You should always know what you’re putting into your body. It’s a simple stance to take for health, but it’s easier said than done. For the Quality Assurance (QA) team charged with the daily and meticulous work of continual testing and ritualistic documentation of every single ingredient in Isagenix products, it’s not as straightforward as it sounds.

“If it’s not written down, it didn’t happen” is a slogan spotted on office walls and in email signatures belonging to Isagenix QA team members. Talk to any team member and one gets the sense of their collective satisfaction in either conducting things the right way or not at all.

More than a platitude for eating well, or eating “clean,” the task of knowing what’s in the ingredients that go into Isagenix products and ensuring their proper handling is a mandate for QA. The company’s no-compromise standards establish just that, “no compromises regarding the safety, efficacy, and health of customers.”

Sometimes described as the “Wild West” by food insiders and regulators alike, the dietary supplement and natural health products industry has earned its nickname because of too many examples of reprehensible practices like hoodwinking customers into spending money on false promises.

These bad-apple companies never last long—once word gets around that customers have bought only marketing hype, not real results—but there seems to always be a new crop of irresponsible companies coming up with concoctions not backed by science or quality.

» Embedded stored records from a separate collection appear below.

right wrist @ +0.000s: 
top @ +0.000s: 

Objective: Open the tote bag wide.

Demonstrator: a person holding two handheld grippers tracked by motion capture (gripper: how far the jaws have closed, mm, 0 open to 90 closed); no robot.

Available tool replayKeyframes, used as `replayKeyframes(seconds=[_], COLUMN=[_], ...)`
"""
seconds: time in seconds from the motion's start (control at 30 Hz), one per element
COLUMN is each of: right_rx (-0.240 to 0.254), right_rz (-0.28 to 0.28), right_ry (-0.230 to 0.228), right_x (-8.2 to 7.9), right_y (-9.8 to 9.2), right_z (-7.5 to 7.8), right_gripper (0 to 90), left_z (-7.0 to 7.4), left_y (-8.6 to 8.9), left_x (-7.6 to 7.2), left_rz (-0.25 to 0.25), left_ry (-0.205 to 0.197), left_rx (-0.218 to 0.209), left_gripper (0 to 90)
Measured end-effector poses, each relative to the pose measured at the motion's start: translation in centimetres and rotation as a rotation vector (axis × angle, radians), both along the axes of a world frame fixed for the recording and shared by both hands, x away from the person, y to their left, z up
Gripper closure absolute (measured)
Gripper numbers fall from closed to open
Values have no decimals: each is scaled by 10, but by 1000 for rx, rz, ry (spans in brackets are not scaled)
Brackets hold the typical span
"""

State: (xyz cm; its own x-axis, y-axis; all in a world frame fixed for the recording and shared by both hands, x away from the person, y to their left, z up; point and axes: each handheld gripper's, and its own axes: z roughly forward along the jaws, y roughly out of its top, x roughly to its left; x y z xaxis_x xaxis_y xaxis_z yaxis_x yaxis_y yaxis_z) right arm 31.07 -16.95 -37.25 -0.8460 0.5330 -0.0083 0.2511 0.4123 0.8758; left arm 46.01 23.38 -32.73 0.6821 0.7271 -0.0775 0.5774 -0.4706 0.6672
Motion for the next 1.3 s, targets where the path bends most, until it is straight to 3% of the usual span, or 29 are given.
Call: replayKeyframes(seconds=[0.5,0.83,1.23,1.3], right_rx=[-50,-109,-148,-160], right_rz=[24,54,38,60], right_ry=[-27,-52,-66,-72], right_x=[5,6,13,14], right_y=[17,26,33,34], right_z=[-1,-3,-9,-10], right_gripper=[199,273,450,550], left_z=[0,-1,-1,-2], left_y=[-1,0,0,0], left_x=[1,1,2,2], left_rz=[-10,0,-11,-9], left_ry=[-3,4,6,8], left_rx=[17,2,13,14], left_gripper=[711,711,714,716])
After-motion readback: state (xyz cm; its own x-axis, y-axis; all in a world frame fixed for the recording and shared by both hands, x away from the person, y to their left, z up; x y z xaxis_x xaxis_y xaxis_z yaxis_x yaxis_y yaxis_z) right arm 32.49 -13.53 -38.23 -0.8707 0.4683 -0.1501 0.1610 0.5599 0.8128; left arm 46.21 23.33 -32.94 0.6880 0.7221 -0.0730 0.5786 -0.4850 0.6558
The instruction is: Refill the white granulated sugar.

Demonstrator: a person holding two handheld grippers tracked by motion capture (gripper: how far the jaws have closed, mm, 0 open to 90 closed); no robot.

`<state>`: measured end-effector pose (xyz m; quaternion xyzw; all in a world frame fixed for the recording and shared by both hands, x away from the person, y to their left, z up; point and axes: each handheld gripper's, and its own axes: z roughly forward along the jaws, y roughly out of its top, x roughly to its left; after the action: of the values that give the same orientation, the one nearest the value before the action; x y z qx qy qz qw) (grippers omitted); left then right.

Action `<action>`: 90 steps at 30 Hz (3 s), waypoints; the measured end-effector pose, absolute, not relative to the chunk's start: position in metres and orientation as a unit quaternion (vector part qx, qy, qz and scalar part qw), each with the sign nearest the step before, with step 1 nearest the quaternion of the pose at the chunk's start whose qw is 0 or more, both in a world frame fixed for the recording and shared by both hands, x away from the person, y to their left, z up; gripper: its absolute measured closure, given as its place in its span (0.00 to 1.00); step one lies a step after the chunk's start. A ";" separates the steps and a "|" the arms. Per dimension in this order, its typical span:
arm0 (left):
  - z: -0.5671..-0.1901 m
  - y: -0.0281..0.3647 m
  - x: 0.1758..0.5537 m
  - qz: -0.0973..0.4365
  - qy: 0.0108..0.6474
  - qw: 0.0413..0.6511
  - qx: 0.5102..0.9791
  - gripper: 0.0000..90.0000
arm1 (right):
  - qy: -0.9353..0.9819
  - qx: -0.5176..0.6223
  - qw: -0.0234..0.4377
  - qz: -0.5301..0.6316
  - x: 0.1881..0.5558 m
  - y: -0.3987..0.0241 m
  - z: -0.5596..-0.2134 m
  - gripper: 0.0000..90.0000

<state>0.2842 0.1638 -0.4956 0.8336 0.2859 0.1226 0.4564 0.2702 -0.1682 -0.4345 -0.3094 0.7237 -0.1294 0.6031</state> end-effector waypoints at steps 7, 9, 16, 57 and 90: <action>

The No-Compromise Difference

What exactly does it mean to have no-compromise policy, what does it comprise of, and how does it set apart a company like Isagenix that provides Solutions to Transform Lives™ along with measurable results?

By way of illustration, an apple is not even an “apple” at Isagenix until it’s undergone a battery of tests. These include botanical fingerprinting, testing for strength and composition, testing for biological actives (e.g., quercetin), and testing for safety—requiring that it passes for heavy metals, potential microbial activity, pesticides, and herbicides.

Let’s break that down a little further into steps:

Step 1 – Imagine a light-yellowish raw material powder arriving at a facility that produces Isagenix products and is quarantined. Despite the powdery pulp being accompanied by a Certificate of Analysis, (like a birth certificate) describing it as “apple pulp” it is not considered as such until it passes botanical fingerprinting, a process that, depending on the raw material, might involve a botanist looking for identifiers under a microscope or using some other standard methodology.

Step 2 – Depending on the raw material, it might also undergo further analysis for strength and composition. The ingredient turmeric, for example, is used for its content of curcuminoids, the health-promoting bioactives that are part of specific products such as Cleanse for Life®. The benefits of these products depend on the standardized extract of turmeric containing a high percentage of curcuminoids. The trouble is, natural variation in turmeric can mean that the content of curcuminoids isn’t always there, which requires that the raw material be rejected. What Isagenix rejects, other companies buy for a discount.

Step 3 – Safety being the highest priority at Isagenix means that any food products have to be “clean.” The principles of “clean” and “safe” have been a statute at the company that existed well before the rise of “clean eating” or “organic.” In the world that belongs to QA scientists, you hear of countless examples where “whole food” and “organic” supplies often turn up too dirty to meet standards due to high microbial activity or even the presence of heavy metals from probable use of organic, arsenic-based pesticides. Isagenix does seek organically produced materials whenever available, but safety remains the priority and the order of the day.

Step 4 – The Finished Product Verification process at Isagenix requires that once products are produced, samples of batches are then sent out for third-party laboratory testing to determine that every claim on the label of a box, bottle, or canister is properly accounted for to ensure efficacy.

Why Integrity in Nutrition Matters

How many times have you looked at a finished natural product (powder, liquid, or capsule) and wondered if it really contains what its label says is in it? Could you trust a product with an abundant ingredient list with marketing that all the vitamins come from “whole foods” or that make other claims that just seem too good to be true?

With little regulation and scrutiny, unfortunately, a lot of the time companies make false claims to sell a product. It’s as bad as adding one, two, or three more ingredients to a list on a label without actually purchasing, testing, and manufacturing with those ingredients.

In some cases, a product’s entire nutritional profile could be dishonest—in which case you end up with protein shakes that contain half or less of the stated grams of protein in a serving. The difference is made up with a carbohydrate filler like cornstarch that’s not represented correctly on the label at all.

You notice quality when you notice results. Results matter to people. The difference in a person putting on muscle or losing fat is in the details. There’s good reason why Isagenix products have withstood the test of science in producing true transformations of health.

A premium should be placed on those kinds of nutrition products that are scrutinized daily by a QA team that invests time, testing, and documentation to be sure claims are correct and uncompromised. That’s Isagenix integrity combined with no-compromise standards.